- ABOUT THIS TASK: Print the listing below only from the line that has "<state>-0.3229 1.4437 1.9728" through the line that has "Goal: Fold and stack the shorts", exactly, and drop any picture.

- DATASET ENTRIES:

◇ ◇ ◇ ◇

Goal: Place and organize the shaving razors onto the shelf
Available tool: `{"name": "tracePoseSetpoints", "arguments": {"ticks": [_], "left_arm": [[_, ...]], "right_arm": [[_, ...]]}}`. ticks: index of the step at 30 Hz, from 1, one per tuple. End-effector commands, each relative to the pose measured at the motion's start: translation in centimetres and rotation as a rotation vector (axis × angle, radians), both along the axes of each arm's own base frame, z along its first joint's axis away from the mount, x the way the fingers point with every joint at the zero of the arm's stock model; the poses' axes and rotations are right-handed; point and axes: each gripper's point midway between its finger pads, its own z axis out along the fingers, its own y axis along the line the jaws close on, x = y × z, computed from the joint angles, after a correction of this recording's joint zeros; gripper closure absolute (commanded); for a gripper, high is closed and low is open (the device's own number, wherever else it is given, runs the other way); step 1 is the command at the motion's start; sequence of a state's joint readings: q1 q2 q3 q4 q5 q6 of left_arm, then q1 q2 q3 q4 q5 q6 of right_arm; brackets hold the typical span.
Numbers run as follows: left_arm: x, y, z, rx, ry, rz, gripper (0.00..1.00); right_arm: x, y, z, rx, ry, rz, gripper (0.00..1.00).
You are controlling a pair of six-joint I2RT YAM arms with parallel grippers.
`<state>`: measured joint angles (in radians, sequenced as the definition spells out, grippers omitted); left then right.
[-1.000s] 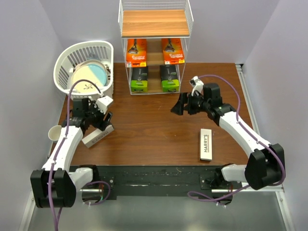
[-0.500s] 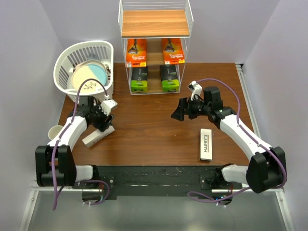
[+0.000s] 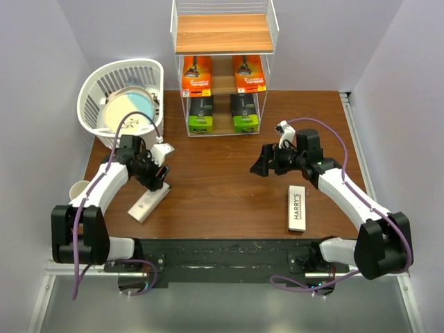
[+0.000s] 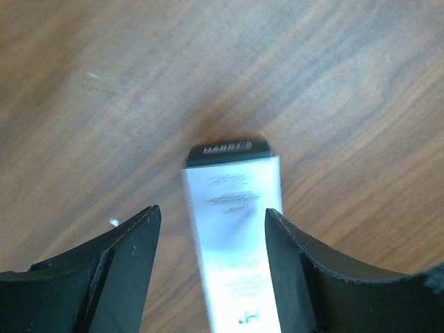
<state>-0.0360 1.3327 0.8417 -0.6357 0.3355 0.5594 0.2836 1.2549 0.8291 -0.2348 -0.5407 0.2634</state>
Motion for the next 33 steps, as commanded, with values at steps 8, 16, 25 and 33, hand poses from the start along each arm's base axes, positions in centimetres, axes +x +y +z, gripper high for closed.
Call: {"name": "tracePoseSetpoints", "arguments": {"ticks": [8, 16, 25, 33], "left_arm": [[-3.4, 0.5, -1.9, 0.039, 0.090, 0.038, 0.32], [-4.4, 0.3, -4.8, 0.077, 0.166, 0.028, 0.34], [-0.6, -4.4, -3.8, 0.052, 0.147, 0.036, 0.49], [5.1, -7.2, -2.1, -0.102, 0.206, 0.374, 0.54]], "right_arm": [[0.4, 0.6, 2.3, 0.059, -0.093, 0.044, 0.01], [0.8, 0.7, 2.4, 0.054, -0.106, 0.054, 0.01], [1.4, -0.6, 2.0, -0.030, -0.121, 0.011, 0.01], [1.7, -1.6, 0.5, -0.083, -0.067, -0.044, 0.01]]}}
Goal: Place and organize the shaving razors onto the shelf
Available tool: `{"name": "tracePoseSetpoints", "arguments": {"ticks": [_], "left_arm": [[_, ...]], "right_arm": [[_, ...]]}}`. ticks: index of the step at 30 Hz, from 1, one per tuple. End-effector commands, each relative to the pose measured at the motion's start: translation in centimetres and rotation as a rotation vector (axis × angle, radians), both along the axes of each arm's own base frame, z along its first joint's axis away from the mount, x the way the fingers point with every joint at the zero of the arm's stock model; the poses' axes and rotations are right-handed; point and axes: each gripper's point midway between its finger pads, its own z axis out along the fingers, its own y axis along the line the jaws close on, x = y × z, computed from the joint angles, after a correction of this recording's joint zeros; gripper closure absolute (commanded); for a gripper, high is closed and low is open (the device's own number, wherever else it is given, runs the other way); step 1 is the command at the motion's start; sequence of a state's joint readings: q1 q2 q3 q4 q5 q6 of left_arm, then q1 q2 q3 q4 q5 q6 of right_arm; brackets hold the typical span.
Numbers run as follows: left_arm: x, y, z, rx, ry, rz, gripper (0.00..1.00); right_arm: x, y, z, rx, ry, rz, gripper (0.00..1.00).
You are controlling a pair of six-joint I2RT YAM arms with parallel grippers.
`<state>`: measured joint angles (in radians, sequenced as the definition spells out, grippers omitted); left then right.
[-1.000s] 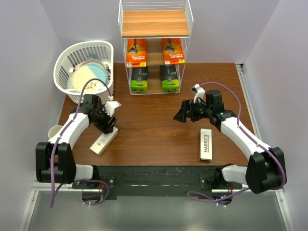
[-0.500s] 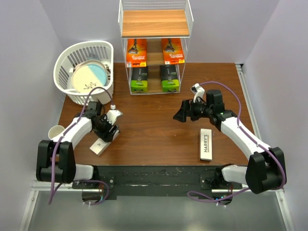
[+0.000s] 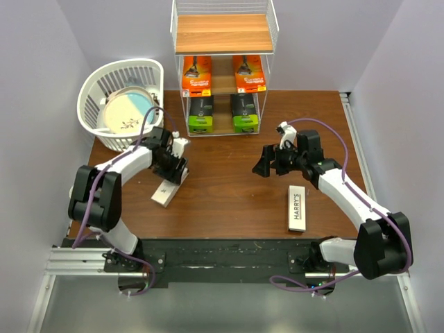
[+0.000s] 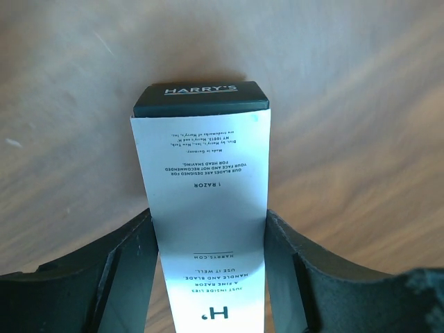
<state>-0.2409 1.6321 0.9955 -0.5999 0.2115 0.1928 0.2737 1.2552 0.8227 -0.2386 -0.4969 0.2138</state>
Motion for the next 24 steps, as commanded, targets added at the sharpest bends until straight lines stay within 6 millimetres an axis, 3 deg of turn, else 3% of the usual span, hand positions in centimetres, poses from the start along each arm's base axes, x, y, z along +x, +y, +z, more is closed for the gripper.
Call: {"name": "tracePoseSetpoints", "arguments": {"ticks": [1, 3, 6, 10, 13, 14, 19, 24], "left_arm": [[3.2, -2.2, 1.0, -0.102, 0.023, 0.224, 0.53], [4.4, -2.7, 1.5, -0.122, 0.015, 0.228, 0.45], [4.9, -1.7, 2.0, -0.067, -0.023, 0.232, 0.37], [2.7, 0.0, 4.0, -0.034, -0.107, 0.252, 0.29], [0.5, 0.1, 4.1, -0.055, -0.110, 0.259, 0.13], [0.0, 0.1, 4.1, -0.058, -0.117, 0.253, 0.00], [-1.6, -0.5, 3.1, -0.058, -0.150, 0.208, 0.00], [-1.6, -0.7, 1.8, -0.021, -0.122, 0.192, 0.00]], "right_arm": [[1.2, -0.5, 1.2, -0.028, -0.035, -0.028, 0.01], [1.6, -0.5, 1.0, -0.029, -0.021, -0.035, 0.01], [2.2, -0.4, 1.6, -0.035, -0.037, -0.037, 0.01], [2.8, -0.9, 1.6, -0.045, -0.045, -0.054, 0.01], [2.9, -1.0, 1.1, -0.043, -0.027, -0.064, 0.01], [2.9, -1.0, 0.9, -0.044, -0.023, -0.064, 0.01], [3.5, -0.9, 1.1, -0.045, -0.028, -0.065, 0.01], [3.6, -0.9, 1.0, -0.045, -0.028, -0.066, 0.01]]}}
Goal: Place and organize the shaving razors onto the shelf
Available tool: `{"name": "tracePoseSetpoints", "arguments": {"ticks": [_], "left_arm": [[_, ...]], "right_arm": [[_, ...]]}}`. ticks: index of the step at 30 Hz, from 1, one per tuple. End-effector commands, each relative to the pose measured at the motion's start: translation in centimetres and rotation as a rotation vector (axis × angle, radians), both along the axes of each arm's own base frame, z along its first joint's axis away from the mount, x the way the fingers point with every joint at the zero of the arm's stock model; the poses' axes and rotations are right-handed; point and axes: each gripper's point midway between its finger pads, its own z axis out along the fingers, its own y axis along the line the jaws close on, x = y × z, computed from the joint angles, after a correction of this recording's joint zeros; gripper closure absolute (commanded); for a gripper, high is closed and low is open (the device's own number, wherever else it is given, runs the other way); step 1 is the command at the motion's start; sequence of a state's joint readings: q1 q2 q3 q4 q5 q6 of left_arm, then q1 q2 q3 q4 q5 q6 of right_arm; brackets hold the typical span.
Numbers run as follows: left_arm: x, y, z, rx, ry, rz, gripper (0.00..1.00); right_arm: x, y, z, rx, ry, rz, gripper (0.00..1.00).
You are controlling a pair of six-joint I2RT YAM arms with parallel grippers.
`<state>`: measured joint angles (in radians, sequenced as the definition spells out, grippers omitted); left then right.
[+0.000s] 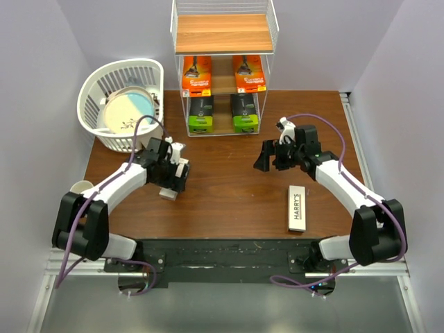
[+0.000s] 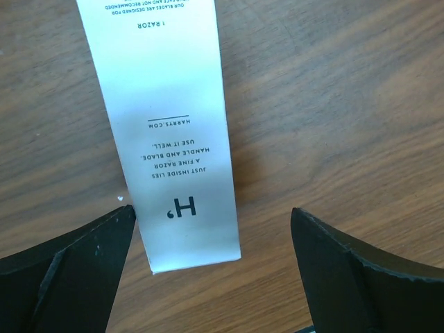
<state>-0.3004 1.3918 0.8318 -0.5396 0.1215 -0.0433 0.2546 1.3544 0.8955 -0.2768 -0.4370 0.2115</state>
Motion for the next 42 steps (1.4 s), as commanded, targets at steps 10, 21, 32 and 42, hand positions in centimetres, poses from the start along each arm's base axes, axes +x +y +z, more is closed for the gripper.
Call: {"name": "tracePoseSetpoints", "arguments": {"ticks": [10, 21, 32, 42], "left_arm": [[0.8, 0.4, -2.6, 0.068, 0.061, 0.046, 0.27], [1.7, -2.1, 6.9, -0.095, -0.111, -0.050, 0.60], [4.1, -8.4, 31.5, -0.466, -0.640, -0.292, 0.90], [12.6, -8.8, 49.9, -0.542, -1.105, -0.160, 1.00]], "right_arm": [[0.9, -1.1, 1.7, 0.014, -0.071, -0.035, 0.01], [1.3, -2.6, 1.6, 0.018, -0.058, -0.081, 0.01], [2.7, -2.2, 2.2, 0.019, -0.063, -0.062, 0.01], [2.3, -2.3, 2.5, 0.014, -0.052, -0.059, 0.01]]}}
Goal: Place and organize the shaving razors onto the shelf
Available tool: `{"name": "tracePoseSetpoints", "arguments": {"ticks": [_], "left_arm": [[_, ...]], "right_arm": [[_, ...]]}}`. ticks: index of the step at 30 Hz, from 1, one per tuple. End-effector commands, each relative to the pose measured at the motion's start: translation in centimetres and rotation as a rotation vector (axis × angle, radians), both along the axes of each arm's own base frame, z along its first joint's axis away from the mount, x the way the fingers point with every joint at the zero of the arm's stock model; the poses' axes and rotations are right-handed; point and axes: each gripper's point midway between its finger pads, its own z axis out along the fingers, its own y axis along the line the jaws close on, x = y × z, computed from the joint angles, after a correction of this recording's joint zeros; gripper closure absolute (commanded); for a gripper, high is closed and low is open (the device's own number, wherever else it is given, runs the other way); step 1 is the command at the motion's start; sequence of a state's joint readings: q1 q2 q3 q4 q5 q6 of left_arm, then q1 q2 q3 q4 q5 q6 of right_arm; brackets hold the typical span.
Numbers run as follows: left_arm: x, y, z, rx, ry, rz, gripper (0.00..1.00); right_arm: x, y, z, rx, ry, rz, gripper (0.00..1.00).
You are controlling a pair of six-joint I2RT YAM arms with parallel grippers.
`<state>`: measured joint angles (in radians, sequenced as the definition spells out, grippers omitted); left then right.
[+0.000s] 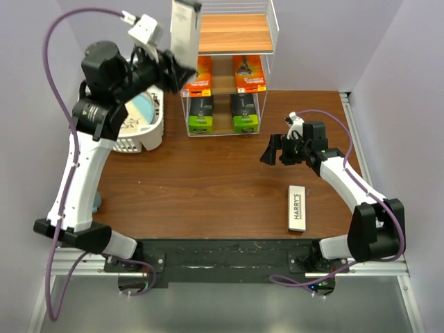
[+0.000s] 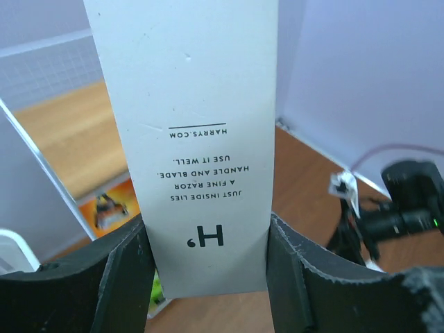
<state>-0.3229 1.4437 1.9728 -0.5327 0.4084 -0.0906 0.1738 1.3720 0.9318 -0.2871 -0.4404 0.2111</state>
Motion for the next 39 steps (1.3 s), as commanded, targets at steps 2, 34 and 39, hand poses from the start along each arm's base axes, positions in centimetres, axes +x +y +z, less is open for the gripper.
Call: {"name": "tracePoseSetpoints", "arguments": {"ticks": [2, 34, 39], "left_arm": [[5.0, 0.2, 5.6, -0.113, -0.136, 0.119, 1.00], [15.5, 0.2, -0.9, -0.001, -0.117, 0.618, 0.92], [16.2, 0.1, -2.1, 0.014, -0.099, 0.631, 0.88]], "right_arm": [[0.2, 0.1, 2.1, 0.010, -0.053, 0.018, 0.01], [-0.6, 0.5, 1.1, 0.103, -0.018, -0.029, 0.01], [-0.5, 0.4, 0.9, 0.112, -0.010, -0.039, 0.01]]}}
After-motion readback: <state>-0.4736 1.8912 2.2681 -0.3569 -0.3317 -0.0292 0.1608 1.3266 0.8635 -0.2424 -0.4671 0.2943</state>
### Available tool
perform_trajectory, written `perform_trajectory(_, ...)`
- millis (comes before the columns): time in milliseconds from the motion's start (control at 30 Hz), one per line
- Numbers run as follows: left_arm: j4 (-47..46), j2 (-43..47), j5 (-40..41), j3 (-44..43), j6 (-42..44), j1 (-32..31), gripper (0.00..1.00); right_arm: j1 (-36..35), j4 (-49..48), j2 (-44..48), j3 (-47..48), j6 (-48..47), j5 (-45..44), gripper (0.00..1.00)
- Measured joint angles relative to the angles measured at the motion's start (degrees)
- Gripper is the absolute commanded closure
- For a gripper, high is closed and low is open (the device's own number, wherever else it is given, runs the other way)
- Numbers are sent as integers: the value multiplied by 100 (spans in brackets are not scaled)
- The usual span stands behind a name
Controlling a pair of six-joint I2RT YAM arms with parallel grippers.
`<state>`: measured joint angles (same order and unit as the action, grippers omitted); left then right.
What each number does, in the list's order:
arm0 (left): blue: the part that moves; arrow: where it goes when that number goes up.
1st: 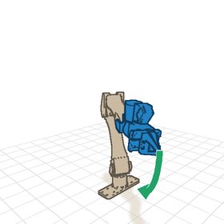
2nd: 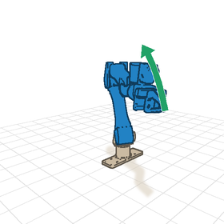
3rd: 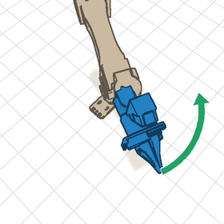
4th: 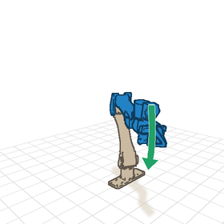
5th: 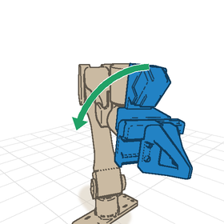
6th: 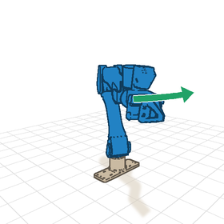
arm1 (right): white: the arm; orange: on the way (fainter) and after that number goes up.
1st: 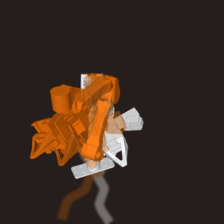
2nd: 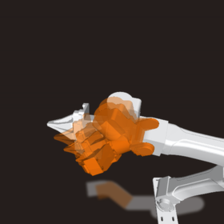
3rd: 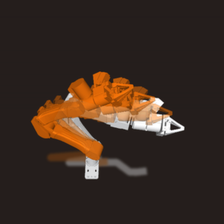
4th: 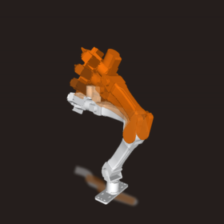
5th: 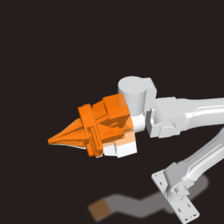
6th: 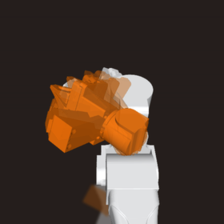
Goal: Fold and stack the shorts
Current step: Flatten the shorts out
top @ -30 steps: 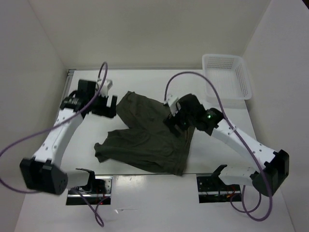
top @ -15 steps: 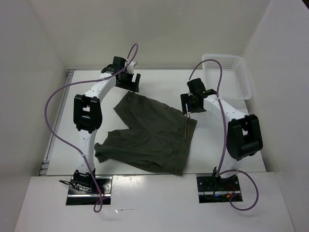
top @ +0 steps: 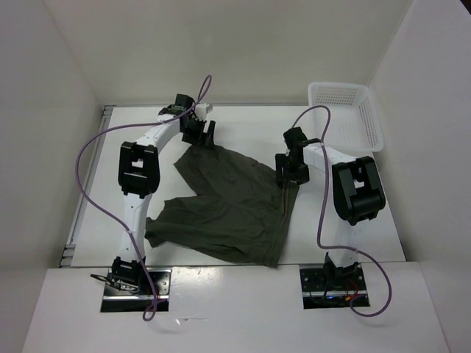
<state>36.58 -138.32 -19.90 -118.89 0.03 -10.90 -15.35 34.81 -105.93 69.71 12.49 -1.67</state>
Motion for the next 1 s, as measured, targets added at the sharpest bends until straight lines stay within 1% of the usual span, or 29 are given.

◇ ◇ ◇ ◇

- THE ANSWER:
<state>-0.3229 1.4437 1.9728 -0.5327 0.4084 -0.0906 0.1738 1.3720 0.9318 -0.2871 -0.4404 0.2111</state>
Motion for the next 39 steps (1.3 s), as commanded, targets at steps 2, 34 and 39, hand poses from the start along each arm's base axes, positions in centimetres, axes +x +y +z, less is open for the gripper.
Call: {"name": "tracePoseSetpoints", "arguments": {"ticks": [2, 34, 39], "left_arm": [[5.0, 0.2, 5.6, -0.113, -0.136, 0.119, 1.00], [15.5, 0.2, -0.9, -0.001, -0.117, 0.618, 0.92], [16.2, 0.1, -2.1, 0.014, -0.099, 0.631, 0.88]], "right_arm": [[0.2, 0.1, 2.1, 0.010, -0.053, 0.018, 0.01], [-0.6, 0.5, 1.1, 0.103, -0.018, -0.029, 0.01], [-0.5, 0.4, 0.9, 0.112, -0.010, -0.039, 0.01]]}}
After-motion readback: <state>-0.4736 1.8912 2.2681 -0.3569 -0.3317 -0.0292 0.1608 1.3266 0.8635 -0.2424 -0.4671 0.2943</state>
### Available tool
perform_trajectory, written `perform_trajectory(_, ...)`
- millis (comes before the columns): time in milliseconds from the motion's start (control at 30 Hz), one per line
- Numbers run as follows: left_arm: j4 (-47..46), j2 (-43..47), j5 (-40..41), j3 (-44..43), j6 (-42..44), j1 (-32..31), gripper (0.00..1.00); right_arm: j1 (-36..35), j4 (-49..48), j2 (-44..48), j3 (-47..48), j6 (-48..47), j5 (-45..44), gripper (0.00..1.00)
- Measured joint angles relative to the angles measured at the motion's start (degrees)
- Gripper is the absolute commanded closure
- For a gripper, high is closed and low is open (the device's own number, wherever else it is given, runs the other way)
- Numbers are sent as integers: the value multiplied by 100 (spans in brackets are not scaled)
- The usual span stands behind a name
Controlling a pair of six-joint I2RT YAM arms with parallel grippers.
`<state>`: measured joint angles (same order and unit as the action, grippers omitted); left then right.
What each number does, in the list's order:
arm0 (left): blue: the part that moves; arrow: where it goes when that number goes up.
1st: 
2nd: 
3rd: 
4th: 
5th: 
6th: 
arm1 (right): white: the arm; orange: on the way (fainter) and after that number goes up.
1st: 
2nd: 
3rd: 
4th: 
5th: 
6th: 
Goal: Fold and stack the shorts

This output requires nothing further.